Polícia

Encruzilhada – SBT denuncia tráfico de crianças: vereadora está envolvida

Repórter Roberto Cabrini (SBT) chamou a atenção do País nesta quinta-feira (04) com uma reportagem sobre o tráfico de jovens e crianças, com destaque para a participação de uma vereadora no município baiano de Encruzilhada-Ba. Conheça os passos da matéria.

Para começar a matéria de Tráfico de Crianças foi com o Ministério Público para saber se já havia alguma investigação em andamento. Paralelamente, começamos a buscar em sites de relacionamentos comunidades sobre o tema.

A primeira observação foi sobre a existência de “olheiros”, ou seja, quem ajuda os aliciadores a encontrar novos “clientes”.

O contato, com o apoio do Gaeco, aconteceu após uma semana com uma dessas olheiras. A aliciadora nos respondeu ainda no site de relacionamentos, e partimos para o primeiro encontro.

Com uma microcâmera nossa produção formou um casal, mas o contato seria feito principalmente por uma “amiga” da família interessada em adotar a criança. Logo depois do encontro com a aliciadora, o mecanismo usado pelo grupo ficou mais claro: ele atuava em outros Estados, nesse caso da cidade de Encruzilhada, no interior da Bahia.

O esquema era simples: a aliciadora mantinha contato com os “clientes” para ganhar confiança. Enquanto isso, na Bahia, uma outra pessoa se encarregava de encontrar uma grávida para convencê-la a ceder o filho em troca de pequenas quantias em dinheiro, promessas de emprego  e para isso coagiam emocionalmente as mulheres.

Em São Paulo, um braço dessa organização. Um médico fazia a declaração falsa alterando a identidade da verdadeira mãe, possibilitando assim que a certidão de nascimento da criança fosse em nome dos pais adotivos, no caso nossos produtores, como se fossem os genitores.

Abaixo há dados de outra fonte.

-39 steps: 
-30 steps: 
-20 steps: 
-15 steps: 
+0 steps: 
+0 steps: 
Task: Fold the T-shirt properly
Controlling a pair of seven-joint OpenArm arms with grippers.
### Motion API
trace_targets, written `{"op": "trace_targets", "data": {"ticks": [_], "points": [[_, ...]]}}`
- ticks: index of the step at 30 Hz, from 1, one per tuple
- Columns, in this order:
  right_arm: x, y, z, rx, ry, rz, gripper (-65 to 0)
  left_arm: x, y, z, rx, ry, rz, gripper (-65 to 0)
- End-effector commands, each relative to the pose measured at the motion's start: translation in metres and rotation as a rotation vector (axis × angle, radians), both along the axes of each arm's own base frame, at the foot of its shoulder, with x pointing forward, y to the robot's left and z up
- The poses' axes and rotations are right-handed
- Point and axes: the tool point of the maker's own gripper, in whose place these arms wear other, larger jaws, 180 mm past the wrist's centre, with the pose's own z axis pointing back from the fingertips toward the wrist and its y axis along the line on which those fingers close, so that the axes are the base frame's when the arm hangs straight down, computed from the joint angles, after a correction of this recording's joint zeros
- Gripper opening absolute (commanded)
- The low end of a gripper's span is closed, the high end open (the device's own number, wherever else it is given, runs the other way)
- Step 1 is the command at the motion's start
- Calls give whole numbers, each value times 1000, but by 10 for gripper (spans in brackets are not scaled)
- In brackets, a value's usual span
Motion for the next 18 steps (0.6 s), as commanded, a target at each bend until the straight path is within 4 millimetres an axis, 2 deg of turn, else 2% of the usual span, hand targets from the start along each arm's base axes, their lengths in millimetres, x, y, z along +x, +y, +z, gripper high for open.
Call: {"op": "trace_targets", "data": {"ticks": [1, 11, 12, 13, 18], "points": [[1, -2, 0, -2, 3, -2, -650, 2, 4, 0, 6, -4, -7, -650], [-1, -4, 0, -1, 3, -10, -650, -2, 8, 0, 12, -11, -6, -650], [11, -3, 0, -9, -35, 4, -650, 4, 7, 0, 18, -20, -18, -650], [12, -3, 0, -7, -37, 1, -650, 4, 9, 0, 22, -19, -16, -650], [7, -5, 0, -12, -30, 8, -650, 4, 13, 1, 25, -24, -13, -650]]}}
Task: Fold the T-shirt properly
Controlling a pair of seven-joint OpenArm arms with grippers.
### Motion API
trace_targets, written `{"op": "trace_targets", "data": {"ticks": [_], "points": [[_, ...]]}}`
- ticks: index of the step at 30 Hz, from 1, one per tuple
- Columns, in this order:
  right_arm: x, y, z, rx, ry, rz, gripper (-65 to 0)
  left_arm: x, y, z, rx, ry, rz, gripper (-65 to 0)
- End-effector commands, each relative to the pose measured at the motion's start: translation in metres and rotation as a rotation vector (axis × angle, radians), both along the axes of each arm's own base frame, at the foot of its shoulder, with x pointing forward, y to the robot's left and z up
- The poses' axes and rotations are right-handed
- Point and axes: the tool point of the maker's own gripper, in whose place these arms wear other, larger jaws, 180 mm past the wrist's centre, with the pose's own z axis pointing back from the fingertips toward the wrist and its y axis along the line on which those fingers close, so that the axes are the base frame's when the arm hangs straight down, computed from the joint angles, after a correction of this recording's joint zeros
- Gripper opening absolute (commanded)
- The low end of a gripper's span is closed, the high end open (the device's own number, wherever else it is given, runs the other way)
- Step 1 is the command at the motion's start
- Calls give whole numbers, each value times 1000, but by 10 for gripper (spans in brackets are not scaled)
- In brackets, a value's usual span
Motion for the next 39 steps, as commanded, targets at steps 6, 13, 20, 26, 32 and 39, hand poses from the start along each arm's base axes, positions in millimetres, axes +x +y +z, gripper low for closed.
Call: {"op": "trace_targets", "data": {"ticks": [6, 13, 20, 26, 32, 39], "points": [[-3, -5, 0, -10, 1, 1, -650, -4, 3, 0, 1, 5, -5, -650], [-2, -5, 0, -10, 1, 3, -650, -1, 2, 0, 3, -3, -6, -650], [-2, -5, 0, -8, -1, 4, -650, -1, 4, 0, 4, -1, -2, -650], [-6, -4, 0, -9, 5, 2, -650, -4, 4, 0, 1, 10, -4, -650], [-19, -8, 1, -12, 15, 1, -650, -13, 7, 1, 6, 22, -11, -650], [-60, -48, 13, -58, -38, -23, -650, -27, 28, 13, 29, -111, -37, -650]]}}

Ao longo de 4 meses de investigação, nossa produção depositou R$ 1 mil na conta da aliciadora. Segundo ela, seria para cuidar da grávida, que nos foi apresentada em uma viagem até Encruzilhada (BA), com a vereadora Elisabete de Abreu Rosa (PRP) – nesse encontro, ainda não havíamos comunicado às aliciadoras que éramos jornalistas.

Ainda no interior da Bahia a vereadora nos apresentou a jovem grávida, já conhecida sua do hospital onde ela trabalha como enfermeira.

Com o conhecimento do Ministério Público, todas as conversas foram gravadas. Em um segundo encontro com a vereadora, quando a questionamos sobre sua atuação no grupo de aliciadores para adoção ilegal de crianças (ato negador por ela) e assumimos a postura de jornalistas em busca de uma reportagem, constatamos com a grávida que o dinheiro depositado na conta da aliciadora nunca foi repassado para os cuidados do bebê.

Em São Paulo, Cabrini foi ao encontro da olheira, que se contradiz em relação a sua atuação no grupo de tráfico de crianças.